We got sucked into the trap — we glorified the hell out of what we didn’t have and under appreciated what we did have.

Today I’m going to unpack this myth and provide a few options for you so that you don’t make the same mistake we did.

What’s Beneath the Grass is Always Greener Thinking?


The core issue underpinning the grass is greener thinking is that it takes you out of the present moment. It strips you away from the now. You start projecting feelings into the future trying to anticipate what you want at a later date. If you check out the research, you’ll see that we’re really bad at making these predictions.

Other studies further illustrate just how bad we are at knowing what will make us happy in the future. The punch line is that we’re horrible at predicting the future, but for some reason we still do it all the time!

What’s also at play is the contrast principle that states that we crave novelty as humans. Too much of the same thing day after day will make us want change.

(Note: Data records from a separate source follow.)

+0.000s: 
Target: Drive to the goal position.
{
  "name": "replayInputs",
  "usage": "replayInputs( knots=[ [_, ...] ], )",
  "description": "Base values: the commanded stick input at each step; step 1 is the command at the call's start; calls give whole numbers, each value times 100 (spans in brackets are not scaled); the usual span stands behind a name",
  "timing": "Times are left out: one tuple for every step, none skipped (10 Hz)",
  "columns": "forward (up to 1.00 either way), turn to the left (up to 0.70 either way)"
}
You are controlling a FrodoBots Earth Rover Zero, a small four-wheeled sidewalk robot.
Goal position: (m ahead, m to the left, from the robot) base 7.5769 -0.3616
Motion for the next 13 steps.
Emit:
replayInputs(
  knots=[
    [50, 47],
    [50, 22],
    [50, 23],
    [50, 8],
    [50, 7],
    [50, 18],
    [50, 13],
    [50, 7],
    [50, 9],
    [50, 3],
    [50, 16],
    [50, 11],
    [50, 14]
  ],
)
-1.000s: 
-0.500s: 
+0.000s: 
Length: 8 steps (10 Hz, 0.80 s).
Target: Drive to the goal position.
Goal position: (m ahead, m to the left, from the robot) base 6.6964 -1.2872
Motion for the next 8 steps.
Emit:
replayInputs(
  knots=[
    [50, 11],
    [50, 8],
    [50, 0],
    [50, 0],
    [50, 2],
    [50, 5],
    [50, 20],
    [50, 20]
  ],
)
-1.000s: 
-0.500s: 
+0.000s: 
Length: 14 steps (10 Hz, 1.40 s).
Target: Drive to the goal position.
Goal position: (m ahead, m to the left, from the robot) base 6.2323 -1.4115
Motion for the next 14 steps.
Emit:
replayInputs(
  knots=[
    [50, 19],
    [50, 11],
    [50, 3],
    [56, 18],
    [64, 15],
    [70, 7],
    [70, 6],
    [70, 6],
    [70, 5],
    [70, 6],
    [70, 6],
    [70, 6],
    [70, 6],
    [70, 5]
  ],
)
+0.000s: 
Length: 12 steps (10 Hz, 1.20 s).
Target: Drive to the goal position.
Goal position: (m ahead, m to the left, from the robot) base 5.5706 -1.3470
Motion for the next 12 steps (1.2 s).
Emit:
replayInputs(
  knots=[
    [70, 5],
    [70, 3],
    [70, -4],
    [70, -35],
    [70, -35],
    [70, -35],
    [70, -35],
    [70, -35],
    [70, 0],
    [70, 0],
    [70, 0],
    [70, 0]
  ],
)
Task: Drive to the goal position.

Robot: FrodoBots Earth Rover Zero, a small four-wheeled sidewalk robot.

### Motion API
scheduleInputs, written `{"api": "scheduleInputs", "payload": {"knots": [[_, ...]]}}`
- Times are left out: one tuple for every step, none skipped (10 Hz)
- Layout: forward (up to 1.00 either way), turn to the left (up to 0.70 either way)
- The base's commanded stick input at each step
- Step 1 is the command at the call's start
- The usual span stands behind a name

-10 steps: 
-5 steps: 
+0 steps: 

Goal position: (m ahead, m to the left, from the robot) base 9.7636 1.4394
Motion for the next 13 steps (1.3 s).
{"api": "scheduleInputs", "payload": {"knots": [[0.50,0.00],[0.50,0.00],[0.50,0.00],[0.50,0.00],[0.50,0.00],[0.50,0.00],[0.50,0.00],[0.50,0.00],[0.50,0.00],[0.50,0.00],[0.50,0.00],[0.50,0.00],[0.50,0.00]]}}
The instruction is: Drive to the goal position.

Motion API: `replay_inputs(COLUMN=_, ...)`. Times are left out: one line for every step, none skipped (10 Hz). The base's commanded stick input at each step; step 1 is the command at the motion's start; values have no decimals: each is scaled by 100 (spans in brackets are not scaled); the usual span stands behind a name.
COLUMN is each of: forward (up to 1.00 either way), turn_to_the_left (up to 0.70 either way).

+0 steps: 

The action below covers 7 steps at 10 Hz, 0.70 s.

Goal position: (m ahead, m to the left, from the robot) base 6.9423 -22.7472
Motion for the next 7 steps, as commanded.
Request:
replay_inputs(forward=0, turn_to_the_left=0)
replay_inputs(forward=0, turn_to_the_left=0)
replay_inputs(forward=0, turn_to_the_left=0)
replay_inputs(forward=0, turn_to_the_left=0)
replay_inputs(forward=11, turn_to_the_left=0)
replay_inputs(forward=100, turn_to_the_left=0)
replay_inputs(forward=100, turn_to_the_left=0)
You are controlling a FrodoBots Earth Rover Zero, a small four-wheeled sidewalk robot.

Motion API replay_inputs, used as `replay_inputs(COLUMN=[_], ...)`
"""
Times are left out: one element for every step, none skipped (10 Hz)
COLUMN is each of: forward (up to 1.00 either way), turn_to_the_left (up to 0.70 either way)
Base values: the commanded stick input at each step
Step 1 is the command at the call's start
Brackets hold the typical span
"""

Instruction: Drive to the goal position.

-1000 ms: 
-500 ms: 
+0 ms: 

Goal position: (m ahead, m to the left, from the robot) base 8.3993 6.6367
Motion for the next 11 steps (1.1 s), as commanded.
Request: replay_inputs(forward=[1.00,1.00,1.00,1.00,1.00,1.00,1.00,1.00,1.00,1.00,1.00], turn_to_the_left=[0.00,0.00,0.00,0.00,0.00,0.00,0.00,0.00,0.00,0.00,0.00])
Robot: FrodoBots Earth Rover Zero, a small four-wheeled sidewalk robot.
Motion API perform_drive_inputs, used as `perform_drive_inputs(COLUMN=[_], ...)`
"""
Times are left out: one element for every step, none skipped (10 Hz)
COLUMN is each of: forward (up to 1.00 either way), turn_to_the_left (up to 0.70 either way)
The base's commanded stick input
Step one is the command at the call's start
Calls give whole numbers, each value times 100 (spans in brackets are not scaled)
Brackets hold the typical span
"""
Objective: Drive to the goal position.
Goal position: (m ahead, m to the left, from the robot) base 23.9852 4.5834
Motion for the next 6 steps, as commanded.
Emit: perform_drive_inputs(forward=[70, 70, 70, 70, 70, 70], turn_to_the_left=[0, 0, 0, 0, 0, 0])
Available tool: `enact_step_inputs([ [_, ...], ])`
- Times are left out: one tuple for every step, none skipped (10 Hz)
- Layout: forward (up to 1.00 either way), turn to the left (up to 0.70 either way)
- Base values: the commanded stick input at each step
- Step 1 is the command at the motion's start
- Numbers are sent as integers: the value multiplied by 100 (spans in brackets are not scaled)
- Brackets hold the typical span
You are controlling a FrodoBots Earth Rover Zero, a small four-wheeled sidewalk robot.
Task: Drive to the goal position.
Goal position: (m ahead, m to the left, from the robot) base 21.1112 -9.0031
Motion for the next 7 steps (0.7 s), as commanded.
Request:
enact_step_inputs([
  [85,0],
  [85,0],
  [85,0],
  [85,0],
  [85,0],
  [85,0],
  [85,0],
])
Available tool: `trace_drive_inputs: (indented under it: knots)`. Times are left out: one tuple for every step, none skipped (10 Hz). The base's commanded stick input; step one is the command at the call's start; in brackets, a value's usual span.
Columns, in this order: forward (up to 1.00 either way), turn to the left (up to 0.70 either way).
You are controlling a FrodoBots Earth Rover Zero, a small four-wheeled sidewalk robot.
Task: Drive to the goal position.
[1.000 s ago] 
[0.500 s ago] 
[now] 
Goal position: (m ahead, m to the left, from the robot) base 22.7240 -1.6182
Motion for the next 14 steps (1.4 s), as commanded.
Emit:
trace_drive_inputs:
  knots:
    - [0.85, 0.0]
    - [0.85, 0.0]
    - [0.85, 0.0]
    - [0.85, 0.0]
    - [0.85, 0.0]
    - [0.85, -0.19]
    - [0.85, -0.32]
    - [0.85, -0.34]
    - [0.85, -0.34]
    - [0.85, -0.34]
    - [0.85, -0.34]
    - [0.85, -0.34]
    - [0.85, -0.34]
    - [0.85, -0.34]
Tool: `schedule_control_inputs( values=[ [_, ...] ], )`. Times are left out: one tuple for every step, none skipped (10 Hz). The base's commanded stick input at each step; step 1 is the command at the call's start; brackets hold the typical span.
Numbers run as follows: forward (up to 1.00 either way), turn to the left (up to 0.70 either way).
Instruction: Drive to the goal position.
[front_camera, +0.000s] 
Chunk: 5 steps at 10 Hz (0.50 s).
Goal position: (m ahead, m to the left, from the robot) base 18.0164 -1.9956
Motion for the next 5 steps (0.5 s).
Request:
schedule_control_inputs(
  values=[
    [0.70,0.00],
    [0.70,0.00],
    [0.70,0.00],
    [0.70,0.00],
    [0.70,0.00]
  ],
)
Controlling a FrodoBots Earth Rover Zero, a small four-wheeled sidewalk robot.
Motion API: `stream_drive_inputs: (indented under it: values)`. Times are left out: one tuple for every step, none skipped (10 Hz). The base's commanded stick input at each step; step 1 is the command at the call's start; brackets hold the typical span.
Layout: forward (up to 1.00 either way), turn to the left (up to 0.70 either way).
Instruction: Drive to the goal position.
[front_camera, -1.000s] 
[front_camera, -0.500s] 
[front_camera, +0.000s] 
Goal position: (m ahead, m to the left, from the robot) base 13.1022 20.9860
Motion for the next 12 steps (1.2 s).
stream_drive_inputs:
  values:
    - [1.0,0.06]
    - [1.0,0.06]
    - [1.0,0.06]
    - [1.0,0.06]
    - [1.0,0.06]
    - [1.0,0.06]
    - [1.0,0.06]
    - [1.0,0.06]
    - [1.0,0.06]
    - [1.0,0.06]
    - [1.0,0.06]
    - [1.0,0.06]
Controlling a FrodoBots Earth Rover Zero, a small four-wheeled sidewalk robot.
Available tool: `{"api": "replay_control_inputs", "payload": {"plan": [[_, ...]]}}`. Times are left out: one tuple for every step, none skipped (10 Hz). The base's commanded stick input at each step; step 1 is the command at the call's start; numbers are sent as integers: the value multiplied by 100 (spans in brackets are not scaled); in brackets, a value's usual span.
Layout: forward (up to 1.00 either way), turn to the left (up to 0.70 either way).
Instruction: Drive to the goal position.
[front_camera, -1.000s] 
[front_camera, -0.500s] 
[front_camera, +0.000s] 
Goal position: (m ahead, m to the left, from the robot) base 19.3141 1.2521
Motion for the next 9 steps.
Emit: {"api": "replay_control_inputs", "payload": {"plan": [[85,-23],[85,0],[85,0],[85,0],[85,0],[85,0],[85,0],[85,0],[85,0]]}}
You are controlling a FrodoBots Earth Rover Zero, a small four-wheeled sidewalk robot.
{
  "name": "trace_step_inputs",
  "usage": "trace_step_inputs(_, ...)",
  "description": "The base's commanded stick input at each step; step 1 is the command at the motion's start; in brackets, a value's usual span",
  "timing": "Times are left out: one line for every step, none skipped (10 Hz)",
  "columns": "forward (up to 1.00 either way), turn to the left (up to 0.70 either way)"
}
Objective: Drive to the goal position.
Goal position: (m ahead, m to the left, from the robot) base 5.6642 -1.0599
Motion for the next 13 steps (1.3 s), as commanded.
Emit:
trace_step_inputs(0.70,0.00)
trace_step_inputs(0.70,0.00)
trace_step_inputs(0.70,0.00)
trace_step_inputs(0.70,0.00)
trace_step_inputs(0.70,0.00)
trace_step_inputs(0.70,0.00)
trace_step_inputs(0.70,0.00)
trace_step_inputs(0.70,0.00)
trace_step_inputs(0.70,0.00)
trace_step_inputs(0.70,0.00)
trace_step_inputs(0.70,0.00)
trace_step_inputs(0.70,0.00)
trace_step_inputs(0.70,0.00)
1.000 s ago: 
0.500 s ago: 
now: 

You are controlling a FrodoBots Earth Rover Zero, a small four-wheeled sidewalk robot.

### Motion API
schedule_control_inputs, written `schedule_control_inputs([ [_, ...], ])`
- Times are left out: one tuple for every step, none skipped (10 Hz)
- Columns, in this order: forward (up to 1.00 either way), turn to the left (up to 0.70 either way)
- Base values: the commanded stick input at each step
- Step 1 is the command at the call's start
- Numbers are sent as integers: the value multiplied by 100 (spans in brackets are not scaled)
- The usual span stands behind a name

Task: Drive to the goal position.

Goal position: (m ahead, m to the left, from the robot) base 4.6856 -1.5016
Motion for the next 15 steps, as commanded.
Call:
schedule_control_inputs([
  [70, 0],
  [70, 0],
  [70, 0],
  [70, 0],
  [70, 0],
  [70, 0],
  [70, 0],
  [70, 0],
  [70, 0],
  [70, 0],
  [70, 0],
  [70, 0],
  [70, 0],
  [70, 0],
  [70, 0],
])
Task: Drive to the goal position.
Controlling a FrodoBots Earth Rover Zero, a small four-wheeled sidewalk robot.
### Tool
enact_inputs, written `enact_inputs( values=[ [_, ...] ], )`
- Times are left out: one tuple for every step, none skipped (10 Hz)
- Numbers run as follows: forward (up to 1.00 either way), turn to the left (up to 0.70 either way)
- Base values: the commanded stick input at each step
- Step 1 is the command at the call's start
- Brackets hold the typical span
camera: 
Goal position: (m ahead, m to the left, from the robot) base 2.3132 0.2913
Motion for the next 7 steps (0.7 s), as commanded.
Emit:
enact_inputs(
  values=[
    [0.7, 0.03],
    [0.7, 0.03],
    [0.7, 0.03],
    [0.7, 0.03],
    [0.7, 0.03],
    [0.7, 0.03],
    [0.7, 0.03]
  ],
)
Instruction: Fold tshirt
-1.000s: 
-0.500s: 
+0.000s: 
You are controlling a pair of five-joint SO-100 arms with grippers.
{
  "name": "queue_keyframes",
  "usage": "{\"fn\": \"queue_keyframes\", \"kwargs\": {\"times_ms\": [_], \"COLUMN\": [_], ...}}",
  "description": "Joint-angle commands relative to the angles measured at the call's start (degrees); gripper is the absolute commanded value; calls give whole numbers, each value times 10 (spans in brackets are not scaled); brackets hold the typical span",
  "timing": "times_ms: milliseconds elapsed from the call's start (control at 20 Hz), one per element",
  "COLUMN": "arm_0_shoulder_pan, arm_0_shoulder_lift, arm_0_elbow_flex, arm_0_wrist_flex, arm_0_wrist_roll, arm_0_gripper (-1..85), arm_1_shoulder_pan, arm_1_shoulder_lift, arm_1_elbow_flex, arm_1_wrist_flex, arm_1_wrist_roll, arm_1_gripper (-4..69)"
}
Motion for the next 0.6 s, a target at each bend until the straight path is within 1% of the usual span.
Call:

And lastly, the grass is greener thinking is an easy way to escape reality. Going through some tough times or dealing with some hardship? Nothing like thinking about a different environment to shift your focus away from the real issue. Instead of looking inside or to the people in your life, we use the grass is greener to blame the current situation…“Oh it must be town. Or it’s my boss. Or my job.”

It pulls you away from taking responsibility and doing the hard work of looking inside.  

How To Appreciate The Present Moment


What to Do About It? Water Your Grass!


1) Practice Gratitude

When you appreciate things you have on a frequent basis, you have much less mental space for to think about the things you don’t have. The consistency of practicing gratitude on a daily basis will lead to this virtuous cycle of more gratitude. You start to notice little stuff that you never did before. You start to appreciate these things on a new level. A simple way to start off every morning is to write down 3 things that you’re grateful for. Personally, I use the 5-min journal.


2) Quiet The Voice In Your Head Through Meditation / Yoga / Breathing

As Mark Leary in his book The Curse of the Self states, “The self is not an unmitigated blessing. It is single-handedly responsible for many, if not most of the problems that human beings face as individuals..and conjures up a great deal of personal suffering in the form of depression, anxiety, anger, jealousy, and other negative emotions.”

A meditation or yoga practice is one of the most powerful tools to give yourself relief from the “drunken monkey”, “inner critic”, or “asshole roommate” – however you want to describe the voice in your head. These ancient techniques that use the power of breath to alter consciousness do so by quieting that inner critic so that you can actually experience more peace of mind, less worry, and a greater sense of purpose. In other words, you get pulled back into the present and can fully appreciate it more.


3) Find Your Way Into Flow States

Like yoga and meditation, the flow state is a tool to pull you into the present. I’ve written extensively about flow states.


4) Get Out Into Nature

Exposing your brain to moments of awe force you into the present moment. Mountains, the ocean, forests, jungles, lakes, and rivers all do the trick. Novel, rich environments challenge normal sensory inputs and allow you to see things from a different perspective. It reminds you how immensely vast this world is and that your small shit you’re worrying about might not be that important in the grand scheme of things. 

The Power is in the Daily Practice


Buddha once said that the way to happiness is actually quite simple; the secret is to learn to want what you have and not want what you don’t have.

This seems so simple on the surface, but the real challenge is in the daily practice. That’s where the hard works comes in. I know for me a yoga practice and a morning movement meditation has been a powerful weapon to drive me into the present and avoid the grass is greener thinking.

I don’t claim to have all the answers but I do know that by practicing some kind of daily mindfulness, you can create more inner peace and happiness.

That’s the watering I’ll be doing. How will you water your grass?